Monday, 8 August 2022

Poachers and gamekeepers

May 2020 seemed like the perfect time to start building on a hospital expansion. 

The Eden-Epsom Residential Protection Society disagreed. 

It's been tied up in the courts for the two years since then. 

Their successes in blocking a hospital expansion, during a pandemic, might seem surprising. Except that their President is sufficiently expert in Resource Management law that he's the guy that Labour asked to head up their review of the Resource Management system. 

Randerson's involvement with an organisation working to oppose a private plan change that would allow a hospital expansion was disclosed by Randerson before his appointment.

My column in the Stuff papers.

Auckland Council notified the proposed plan change on March 21, 2019.

The Eden-Epsom Residential Protection Society organised meetings to block it.

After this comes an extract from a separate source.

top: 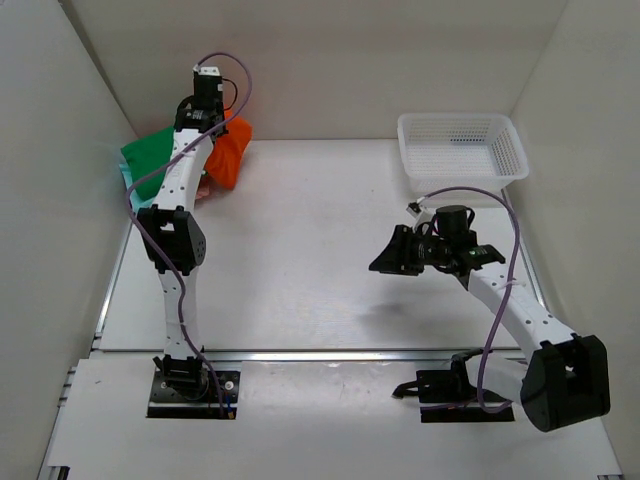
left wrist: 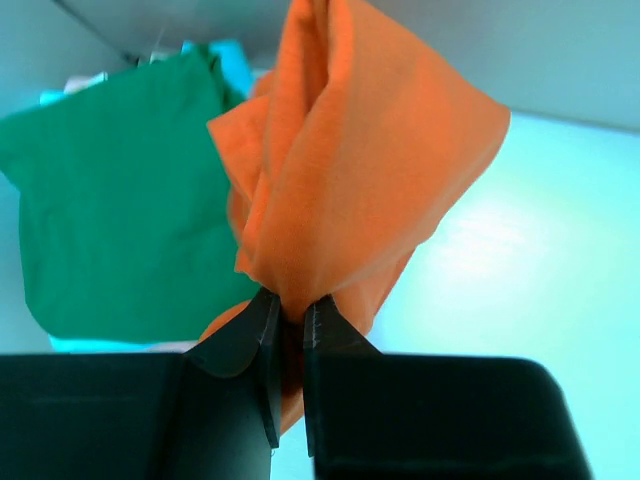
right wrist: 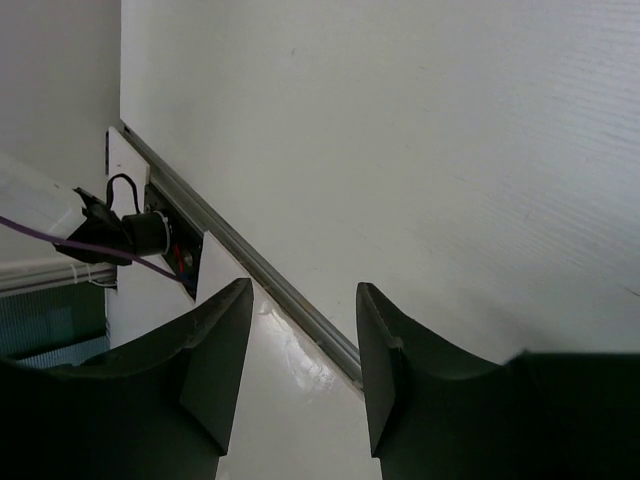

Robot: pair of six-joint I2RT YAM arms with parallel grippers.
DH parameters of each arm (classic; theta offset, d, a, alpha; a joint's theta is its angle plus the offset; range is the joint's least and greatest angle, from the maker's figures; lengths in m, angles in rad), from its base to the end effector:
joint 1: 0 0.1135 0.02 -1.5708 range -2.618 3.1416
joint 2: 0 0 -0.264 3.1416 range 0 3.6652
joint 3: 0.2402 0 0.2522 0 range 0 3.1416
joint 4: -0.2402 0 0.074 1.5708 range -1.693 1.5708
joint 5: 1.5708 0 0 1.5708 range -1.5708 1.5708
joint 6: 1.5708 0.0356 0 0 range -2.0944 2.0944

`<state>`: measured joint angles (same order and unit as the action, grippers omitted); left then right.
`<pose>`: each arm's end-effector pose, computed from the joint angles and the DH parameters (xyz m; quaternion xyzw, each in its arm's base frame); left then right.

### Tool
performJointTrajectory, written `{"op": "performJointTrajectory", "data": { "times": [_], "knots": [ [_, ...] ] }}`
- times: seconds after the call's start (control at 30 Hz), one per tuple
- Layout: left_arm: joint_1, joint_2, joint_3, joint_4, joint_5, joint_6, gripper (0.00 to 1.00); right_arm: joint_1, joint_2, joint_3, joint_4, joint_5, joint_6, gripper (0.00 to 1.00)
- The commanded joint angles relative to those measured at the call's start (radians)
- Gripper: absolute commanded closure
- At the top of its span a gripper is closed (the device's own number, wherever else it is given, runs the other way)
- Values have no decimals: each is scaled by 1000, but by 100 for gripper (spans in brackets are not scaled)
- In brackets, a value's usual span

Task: Fold and stack the t-shirts
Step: Put the neatly folded tshirt into the corner of the board with the left arm

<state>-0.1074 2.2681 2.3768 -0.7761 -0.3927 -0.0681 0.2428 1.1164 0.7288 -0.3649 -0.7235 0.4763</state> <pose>0.5090 -0.0412 0.3359 -0.0678 0.8839 0.1373 0.4418 0.2148 0.0775 0.2449 -0.0399 0.8686 0.4349 0.2340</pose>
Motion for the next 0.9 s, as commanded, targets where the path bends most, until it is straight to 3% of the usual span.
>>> {"op": "performJointTrajectory", "data": {
  "times": [0.0,0.17,0.5,0.87],
  "knots": [
    [1,-79,81,51,26,1,100,13,23,81,-9,-1,-18,57],
    [54,-96,108,64,46,-15,100,13,63,113,-23,10,-24,57],
    [233,-88,24,110,72,-25,100,58,194,214,-22,10,-30,58],
    [334,-41,-87,207,60,-93,100,79,278,290,-58,24,-31,58]
  ]
}}
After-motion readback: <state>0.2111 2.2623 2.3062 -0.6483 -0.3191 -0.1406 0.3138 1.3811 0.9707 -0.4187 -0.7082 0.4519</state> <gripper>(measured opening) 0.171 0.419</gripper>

A spokesperson for the society, who did not want to be named, was quoted on March 31, 2019: “We are not opposed to hospitals per se and part of our case is there are suitably zoned areas of the city laid down under the Unitary Plan which could accommodate this activity.”

Hospitals are fine, you see, but Not In My Backyard – even if they are situated on a reasonably major thoroughfare.

Auckland Council approved the plan change in May 2020, with a few modifications.

Think back to May 2020.

New Zealand had just finished its first substantial lockdown.

Building more hospital capacity, so we would be ready if Covid got here, is the kind of thing that a sane place might do.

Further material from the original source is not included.